Zudem sind interne Wechsel – also innerhalb einer Schuleinheit oder zwischen Schuleinheiten in Kloten – in der Statistik nicht erfasst. Für die Schülerinnen und Schüler sowie die Eltern sind diese Wechsel aber ebenso belastend wie eine Kündigung.

Und auch wenn ich Verständnis für die allgemein angespannte Lage beim Lehrpersonal habe: Die Situation in Kloten ist nicht erst seit ein, zwei Jahren so. Da wurde schon in früheren Jahren viel zu wenig getan und zu viele Fehler gemacht, um gutes Personal zu halten.

Nau.ch: Was halten Sie von den geplanten Massnahmen des Stadtrats?

Roman Walt: Massnahmen wie die Einbindung des Lehrpersonals in Angebote für das ganze Verwaltungspersonal und die Bereitstellung von aktueller Software und persönlicher Laptops als Arbeitsmittel müssten aus meiner Sicht in der heutigen Zeit eigentlich schon Normalität sein.

Die Stärkung der Kommunikationskanäle von unten nach oben dient sicher der direkten Wahrnehmung der Situation beim Lehrpersonal und ist zu unterstützen, langfristig kann so der Ruf der Schule Kloten gestärkt und motiviertes Personal gewonnen und gehalten werden.

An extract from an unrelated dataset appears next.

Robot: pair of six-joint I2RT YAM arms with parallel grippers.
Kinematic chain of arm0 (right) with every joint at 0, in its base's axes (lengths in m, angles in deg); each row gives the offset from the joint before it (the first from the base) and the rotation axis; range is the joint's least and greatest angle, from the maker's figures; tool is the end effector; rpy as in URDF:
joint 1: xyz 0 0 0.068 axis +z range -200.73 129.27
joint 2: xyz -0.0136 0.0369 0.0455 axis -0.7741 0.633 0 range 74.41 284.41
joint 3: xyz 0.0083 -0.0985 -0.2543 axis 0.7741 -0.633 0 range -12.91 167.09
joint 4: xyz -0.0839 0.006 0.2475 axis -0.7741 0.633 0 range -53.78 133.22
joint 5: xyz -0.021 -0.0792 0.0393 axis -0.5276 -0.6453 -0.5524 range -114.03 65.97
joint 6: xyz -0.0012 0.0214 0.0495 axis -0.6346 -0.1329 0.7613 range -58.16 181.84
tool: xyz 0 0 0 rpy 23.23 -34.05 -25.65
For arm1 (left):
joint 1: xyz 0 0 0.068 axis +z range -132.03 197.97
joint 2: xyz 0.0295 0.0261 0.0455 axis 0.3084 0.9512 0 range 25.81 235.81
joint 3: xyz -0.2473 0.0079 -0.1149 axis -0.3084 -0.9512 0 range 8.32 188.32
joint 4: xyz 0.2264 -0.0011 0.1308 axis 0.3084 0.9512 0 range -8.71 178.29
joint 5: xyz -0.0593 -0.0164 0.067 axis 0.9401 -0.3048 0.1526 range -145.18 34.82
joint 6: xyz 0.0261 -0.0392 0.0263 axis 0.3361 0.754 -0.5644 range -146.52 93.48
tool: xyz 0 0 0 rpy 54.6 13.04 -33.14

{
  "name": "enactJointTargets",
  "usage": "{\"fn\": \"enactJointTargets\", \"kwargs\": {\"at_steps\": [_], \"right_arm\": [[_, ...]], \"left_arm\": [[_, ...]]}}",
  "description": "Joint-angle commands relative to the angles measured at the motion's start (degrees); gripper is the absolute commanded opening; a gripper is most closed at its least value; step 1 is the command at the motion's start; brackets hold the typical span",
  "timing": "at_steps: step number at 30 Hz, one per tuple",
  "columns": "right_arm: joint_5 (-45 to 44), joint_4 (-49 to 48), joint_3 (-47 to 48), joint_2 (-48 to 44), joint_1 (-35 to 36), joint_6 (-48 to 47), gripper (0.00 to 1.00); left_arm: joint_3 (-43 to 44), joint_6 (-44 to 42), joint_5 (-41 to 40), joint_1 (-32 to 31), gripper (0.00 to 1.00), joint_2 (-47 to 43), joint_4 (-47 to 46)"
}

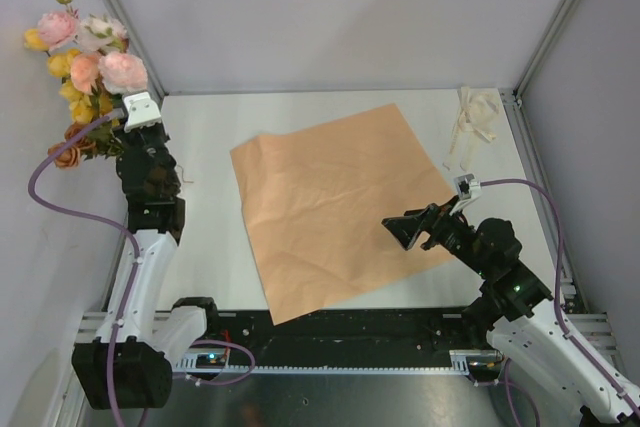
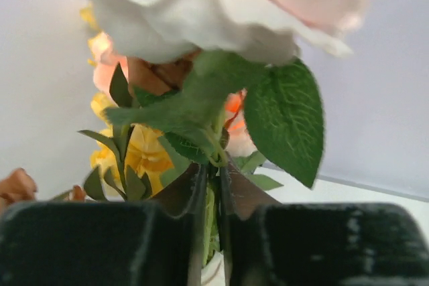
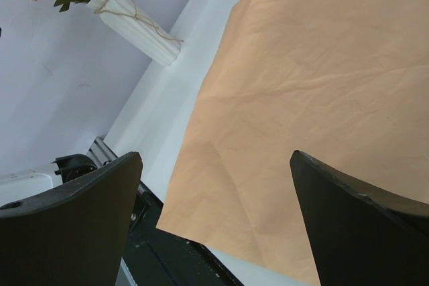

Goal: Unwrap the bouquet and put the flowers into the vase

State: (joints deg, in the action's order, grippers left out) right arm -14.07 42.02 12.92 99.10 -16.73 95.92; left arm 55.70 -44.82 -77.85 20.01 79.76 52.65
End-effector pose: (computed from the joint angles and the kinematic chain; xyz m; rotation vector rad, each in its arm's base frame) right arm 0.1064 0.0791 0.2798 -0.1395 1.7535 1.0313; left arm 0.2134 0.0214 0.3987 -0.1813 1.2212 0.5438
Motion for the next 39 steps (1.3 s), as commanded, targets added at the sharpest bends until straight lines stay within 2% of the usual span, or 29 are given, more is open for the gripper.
{"fn": "enactJointTargets", "kwargs": {"at_steps": [1, 8, 10, 14, 18, 26, 32, 39], "right_arm": [[0.8, -0.3, 0.0, -1.0, -0.2, 0.5, 0.99], [1.3, -0.6, 0.1, -2.0, -0.2, 1.4, 0.99], [1.5, -0.7, 0.1, -2.1, -0.2, 1.7, 0.99], [1.7, -0.6, 0.1, -2.0, -0.2, 2.4, 0.99], [1.8, -0.8, 0.1, -1.9, -0.2, 3.0, 0.98], [2.0, -1.2, 0.1, -1.6, -0.2, 3.5, 0.98], [2.0, -1.8, 0.1, -0.6, -0.1, 3.6, 0.98], [2.0, -2.4, 0.1, 0.7, -0.2, 3.5, 0.98]], "left_arm": [[-1.3, 2.9, -2.9, 0.6, 0.23, -1.7, -1.3], [-1.7, 6.4, -1.1, 0.5, 0.72, -8.2, 4.4], [-1.3, 6.5, -0.9, 0.5, 0.81, -10.3, 6.8], [-0.5, 6.7, 0.6, 0.4, 0.92, -15.2, 11.1], [2.1, 7.6, 4.2, 0.4, 0.95, -19.2, 16.3], [11.2, 11.2, 13.8, 0.4, 0.94, -21.2, 26.7], [21.8, 15.2, 22.6, 0.5, 0.93, -16.3, 33.7], [29.0, 16.8, 30.0, 0.5, 0.91, -9.0, 35.2]]}}
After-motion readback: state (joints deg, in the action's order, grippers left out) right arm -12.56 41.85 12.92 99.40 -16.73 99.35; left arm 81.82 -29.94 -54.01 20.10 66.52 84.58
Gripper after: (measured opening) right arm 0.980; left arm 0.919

Eine starke und auch kurzfristig wirkungsvolle Massnahme ist die Stärkung der Klassenassistenzen. Aber diese Massnahme bietet nur sehr spezifisch eine Entlastung der Lehrpersonen und ersetzt keine Fachkräfte. Gewachsene und strukturelle Schwächen der Schule Kloten können damit auch nicht gelöst werden.

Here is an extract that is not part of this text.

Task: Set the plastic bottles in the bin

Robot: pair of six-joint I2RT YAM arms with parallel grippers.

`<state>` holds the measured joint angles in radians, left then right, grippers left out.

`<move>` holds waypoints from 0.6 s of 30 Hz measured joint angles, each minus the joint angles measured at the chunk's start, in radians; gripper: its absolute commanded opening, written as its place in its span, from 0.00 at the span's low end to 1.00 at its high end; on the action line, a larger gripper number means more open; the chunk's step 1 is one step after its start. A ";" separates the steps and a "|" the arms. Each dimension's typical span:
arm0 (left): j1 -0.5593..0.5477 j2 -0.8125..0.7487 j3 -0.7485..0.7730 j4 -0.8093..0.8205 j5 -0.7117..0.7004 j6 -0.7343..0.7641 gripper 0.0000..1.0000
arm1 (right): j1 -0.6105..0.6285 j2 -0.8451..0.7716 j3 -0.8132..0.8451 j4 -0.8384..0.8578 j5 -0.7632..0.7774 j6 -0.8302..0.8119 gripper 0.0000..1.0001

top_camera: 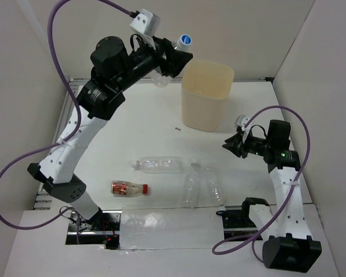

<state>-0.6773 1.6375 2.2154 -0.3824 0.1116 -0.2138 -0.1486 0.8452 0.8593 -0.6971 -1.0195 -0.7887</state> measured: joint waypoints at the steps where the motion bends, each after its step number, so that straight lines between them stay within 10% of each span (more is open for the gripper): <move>1: 0.013 -0.002 -0.025 0.087 0.026 -0.035 0.12 | 0.000 -0.008 -0.010 -0.010 0.008 -0.006 0.32; 10: 0.076 0.336 -0.058 0.588 0.135 -0.363 0.13 | -0.008 -0.096 -0.070 -0.052 0.045 -0.025 0.38; 13: 0.077 0.496 0.035 0.592 0.131 -0.408 0.35 | -0.008 -0.125 -0.089 -0.063 0.059 -0.028 0.42; 16: 0.075 0.584 0.083 0.568 0.124 -0.422 0.86 | -0.008 -0.151 -0.101 -0.068 0.067 -0.024 0.76; 18: 0.074 0.595 0.087 0.542 0.120 -0.418 0.96 | -0.011 -0.156 -0.103 -0.067 0.069 -0.028 0.89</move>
<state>-0.6029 2.2322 2.3028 0.1596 0.2317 -0.6319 -0.1600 0.6891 0.7567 -0.7639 -0.9501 -0.8169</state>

Nau.ch: Welche Massnahmen könnten sonst noch getroffen werden?

Roman Walt: Lehrpersonen müssen sich dem Unterricht und den Stärken und Schwächen ihrer Schülerinnen und Schüler sowie dem Austausch mit den Eltern widmen können. Administrativer Aufwand sollte für Lehrpersonen möglichst auf das Nötigste beschränkt oder – wenn zwingend nötig – allenfalls über personelle Unterstützung aufgefangen werden.

Und zur eben angesprochenen strukturellen Schwäche: Mit «Fokus starke Lernbeziehungen» (FSL) wurden diverse Aufgaben an das ordentliche Lehrpersonal übergeben, für welche früher spezifisches, geschultes Fachpersonal zuständig war. Zudem ist nun Team-Teaching auf Primarschulstufe Pflicht, um überhaupt alle Aufgaben irgendwie wahrnehmen zu können.

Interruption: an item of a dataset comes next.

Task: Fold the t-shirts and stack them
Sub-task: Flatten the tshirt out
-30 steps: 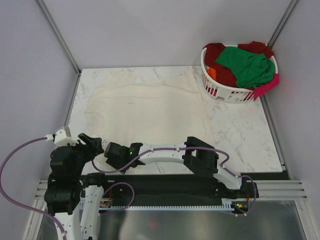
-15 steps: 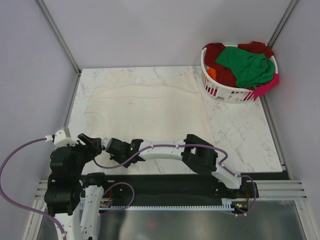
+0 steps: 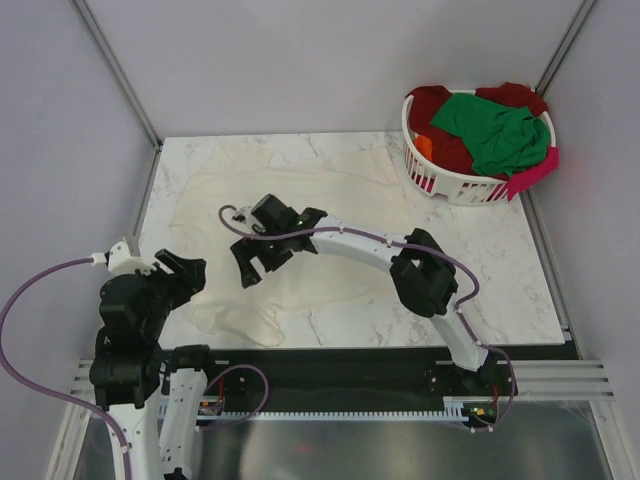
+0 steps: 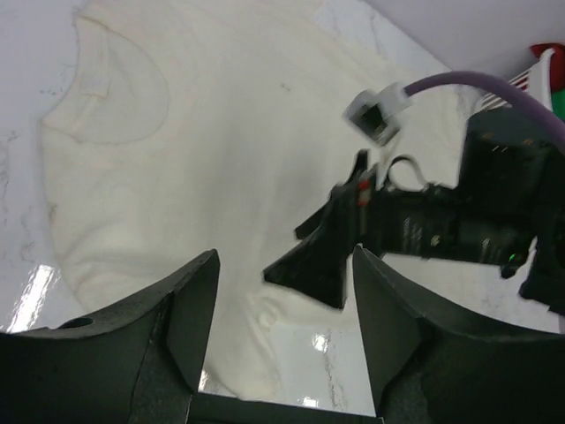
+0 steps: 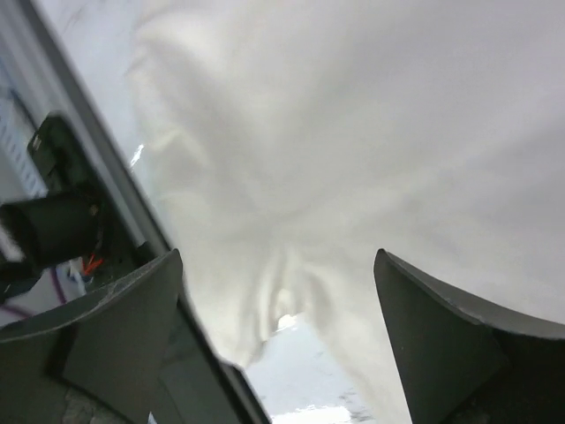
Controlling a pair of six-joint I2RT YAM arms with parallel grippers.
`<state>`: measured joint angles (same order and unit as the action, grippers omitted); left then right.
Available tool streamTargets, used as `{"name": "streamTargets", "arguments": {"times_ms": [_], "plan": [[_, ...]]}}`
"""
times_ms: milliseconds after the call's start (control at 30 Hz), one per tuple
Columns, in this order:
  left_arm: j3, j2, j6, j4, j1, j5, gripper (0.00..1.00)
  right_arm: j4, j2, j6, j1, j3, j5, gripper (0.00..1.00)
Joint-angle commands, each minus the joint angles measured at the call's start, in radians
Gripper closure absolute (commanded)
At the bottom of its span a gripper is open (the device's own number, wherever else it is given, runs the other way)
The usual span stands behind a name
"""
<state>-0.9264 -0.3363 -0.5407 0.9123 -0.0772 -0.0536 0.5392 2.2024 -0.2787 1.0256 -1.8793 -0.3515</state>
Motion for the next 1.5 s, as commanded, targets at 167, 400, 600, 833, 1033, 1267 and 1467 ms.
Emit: {"name": "streamTargets", "arguments": {"times_ms": [167, 400, 600, 833, 1033, 1267, 1467], "plan": [[-0.008, -0.148, 0.042, 0.134, -0.012, 0.038, 0.37, -0.065, -0.234, -0.054, -0.077, 0.202, 0.119, 0.03], [-0.012, -0.028, 0.021, 0.132, -0.033, 0.084, 0.38, -0.148, -0.287, 0.079, 0.203, 0.293, 0.273, 0.16], [-0.028, 0.104, -0.031, 0.158, -0.038, 0.164, 0.39, -0.186, -0.161, 0.108, 0.294, 0.249, 0.319, 0.18], [-0.017, 0.264, -0.071, 0.148, -0.039, 0.199, 0.36, -0.188, -0.021, 0.144, 0.323, 0.146, 0.476, 0.2], [-0.015, 0.299, -0.077, 0.148, -0.039, 0.204, 0.37, -0.2, 0.039, 0.147, 0.34, 0.14, 0.487, 0.24], [-0.014, 0.304, -0.079, 0.145, -0.044, 0.202, 0.37, -0.205, 0.1, 0.144, 0.376, 0.132, 0.583, 0.59], [-0.012, 0.293, -0.076, 0.143, -0.045, 0.198, 0.37, -0.131, 0.091, 0.177, 0.358, 0.046, 0.66, 1.0]]}}
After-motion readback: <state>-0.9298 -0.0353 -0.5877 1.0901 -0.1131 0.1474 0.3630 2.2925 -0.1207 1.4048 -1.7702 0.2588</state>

Das führt zu fachlichen und persönlichen Herausforderungen, welche nicht alle Lehrpersonen gleich gut bewältigen können und darum zusätzlich belasten. Da gilt es anzusetzen.

Nau.ch: Wie stehen Sie zu dem Projekt FSL?

Roman Walt: Die flächendeckende Einführung von FSL in Kloten war und ist aus meiner Sicht ein grosser Fehler. FSL erfordert noch mehr Lehrpersonal und zwingt Lehrpersonen zu teils sehr intensiven und spezifischen Betreuungsaufgaben auf individueller Ebene. Das bindet wichtige Ressourcen, welche in die Ausbildung der ganzen Klasse eingesetzt werden sollten.

Der Bericht der Bildungsdirektion des Kantons Zürich zu FSL zeigt auch, dass die Ziele des Modells nicht erreicht werden, insbesondere beständigere und tragfähigere Lehr-Lern-Beziehungen. FSL benötigt auch nicht weniger spezialisiertes Personal, dies zeigt ja die in der Beantwortung beschriebene Massnahme zur Erhöhung der «Deutsch als Zweitsprache»-Stellen. Den Eindruck, dass FSL die Fluktuation entschärfe, kann ich darum nicht bestätigen.

Persönlich befürworte ich Team-Teaching sehr, aber nicht als Pflicht über FSL, sondern vielmehr als Option für Lehrpersonen, die sich mit diesem Arbeitsmodell identifizieren und so arbeiten können und wollen. Diese Möglichkeit, zusammen mit den anderen beschriebenen Massnahmen, würden aus meiner Sicht die Attraktivität der Schule Kloten stärken, Lehrpersonal mehr Gestaltungsmöglichkeiten geben und so die Fluktuation nachhaltig verringern.

Zur Person

Roman Walt ist seit 2014 Gemeinderat und Parteipräsident der Grünliberalen Partei Kloten. Der 39-jährige Familienvater (verheiratet, zwei Kinder) arbeitet an der Kartensammlung der ETH-Bibliothek als Fachspezialist im Bereich digitale Karten und Geoinformation. Seine Hobbys sind Musik, Gartenarbeit, skandinavische Krimis und Data Science.